Backyard Chickens Eating

For those cooped up by COVID-19, interest in backyard chickens is real

Purina expert offers insights around the 'COVID chicks' trend -- and why it's here to stay

This spring, a widespread desire for self-sufficiency and extra time spent at home drove interest in backyard chickens. Notably, Google searches for “chicken coop” more than doubled from the year prior. Now, the “COVID chicks” that hatched in spring are about to lay their first eggs. And while new chicken owners may have come to the category for the eggs, our Purina expert believes their owners will discover unexpected boons and companionship from the creatures.
“We call them pets with benefits,” says Patrick Biggs, Ph.D, a companion animal technical solutions nutritionist at Purina. Biggs has experience working in commercial poultry, but has since shifted gears, helping everyday individuals sort fact from fiction to keep their chickens happy, healthy and productive.
“In backyards, people aren’t typically trying to get the most eggs as possible from their chickens,” says Biggs. “They may begin with that intention, but once they start spending time with their flock, they realize that chickens have their own personalities, they’re kind of entertaining, and there’s more to them than just a source of eggs.”
Biggs has witnessed the rise in backyard flocks, which he called “off the charts,” following stay-at-home orders.

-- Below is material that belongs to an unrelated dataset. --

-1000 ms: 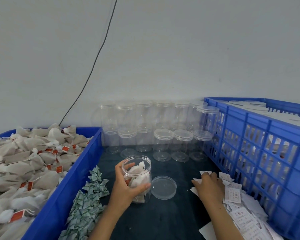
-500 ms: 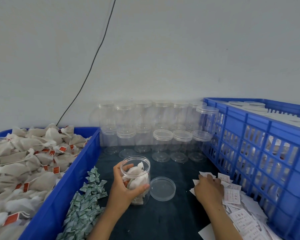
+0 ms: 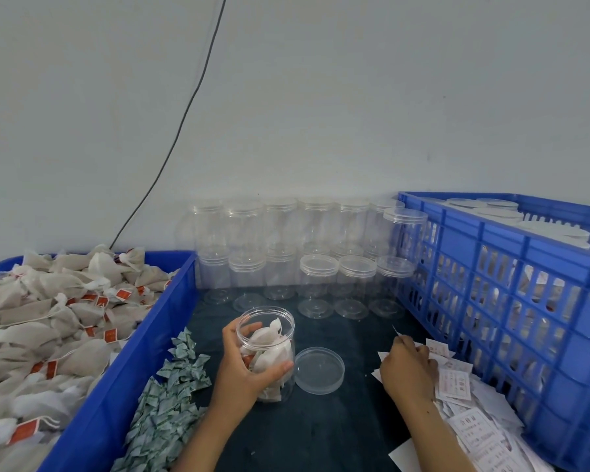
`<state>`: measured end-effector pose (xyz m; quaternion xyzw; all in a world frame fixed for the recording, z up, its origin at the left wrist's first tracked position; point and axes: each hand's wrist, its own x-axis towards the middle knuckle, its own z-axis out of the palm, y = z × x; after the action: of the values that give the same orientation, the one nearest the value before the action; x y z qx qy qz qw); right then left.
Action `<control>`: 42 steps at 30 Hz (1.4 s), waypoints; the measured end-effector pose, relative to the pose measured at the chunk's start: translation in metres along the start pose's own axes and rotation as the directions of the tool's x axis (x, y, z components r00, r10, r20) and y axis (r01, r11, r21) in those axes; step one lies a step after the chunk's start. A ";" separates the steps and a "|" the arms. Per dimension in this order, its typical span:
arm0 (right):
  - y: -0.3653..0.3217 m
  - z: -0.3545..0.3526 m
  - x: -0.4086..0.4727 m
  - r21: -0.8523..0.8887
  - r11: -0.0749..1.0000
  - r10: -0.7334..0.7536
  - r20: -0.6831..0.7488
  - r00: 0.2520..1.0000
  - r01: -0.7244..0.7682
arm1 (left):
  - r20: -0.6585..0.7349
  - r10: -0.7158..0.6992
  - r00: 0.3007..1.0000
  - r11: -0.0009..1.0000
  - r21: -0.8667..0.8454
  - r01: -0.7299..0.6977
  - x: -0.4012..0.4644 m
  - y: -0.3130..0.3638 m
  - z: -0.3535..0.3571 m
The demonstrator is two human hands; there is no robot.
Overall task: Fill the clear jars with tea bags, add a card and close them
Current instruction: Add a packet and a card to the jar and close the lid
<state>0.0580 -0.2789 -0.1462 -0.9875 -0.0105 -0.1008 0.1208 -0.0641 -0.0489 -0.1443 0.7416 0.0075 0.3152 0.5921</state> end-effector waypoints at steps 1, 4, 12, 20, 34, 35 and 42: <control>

In fact, saw an increase in daily site visits for their poultry webpage -- a doubling since the beginning of March -- and sales for Purina’s flock starter feeds saw a significant increase in sales since last year.

A Closeup Of A Rooster

Many of these customers are brand new flock owners, including many urbanites. Biggs spends much of his time ensuring these new chicken owners are equipped with the right information and confidence, adding: “Most of the new customers have never raised a chicken, they didn’t grow up on a farm — some have never had a dog or cat even. There’s a lot of information on the internet, and it can be intimidating, trying to figure out what’s fact and what’s...not.”
The first few weeks of a chick’s life can be the most nerve-racking for new flock keepers. Fortunately, Purina has created a downloadable e-book to walk owners through flocks’ life stages and needs, week by week. Purina’s site hosts many more educational resources and articles to answer new owners’ most common questions, such as why keep a rooster? And how do chickens stay warm in the winter?
With Purina’s research-backed resources and feeds, new flock owners can gain confidence quickly to experience all the advantages of owning chickens, even unpredictable ones. For example, many of Biggs’ customers collect chickens for their pretty or exotic look or because they lay colorful eggs. For these reasons and so much more, he predicts the newcomers to the category may choose to expand their flocks in the future.
“They’re pretty easy going and fairly hearty. They don’t get sick very often with the right care and management, and they’re going to lay eggs for years to come — and provide some companionship and entertainment,” says Biggs.
Hopefully for new keepers of backyard chickens, the season has been a 101-course revealing the hard work and deep care for animals that Land O’Lakes member-owners invest into our nation’s food system every day of the year.
“There’s a connection with the animal, an emotional journey the bird takes you on,” Biggs adds. “It’s definitely worth the effort.”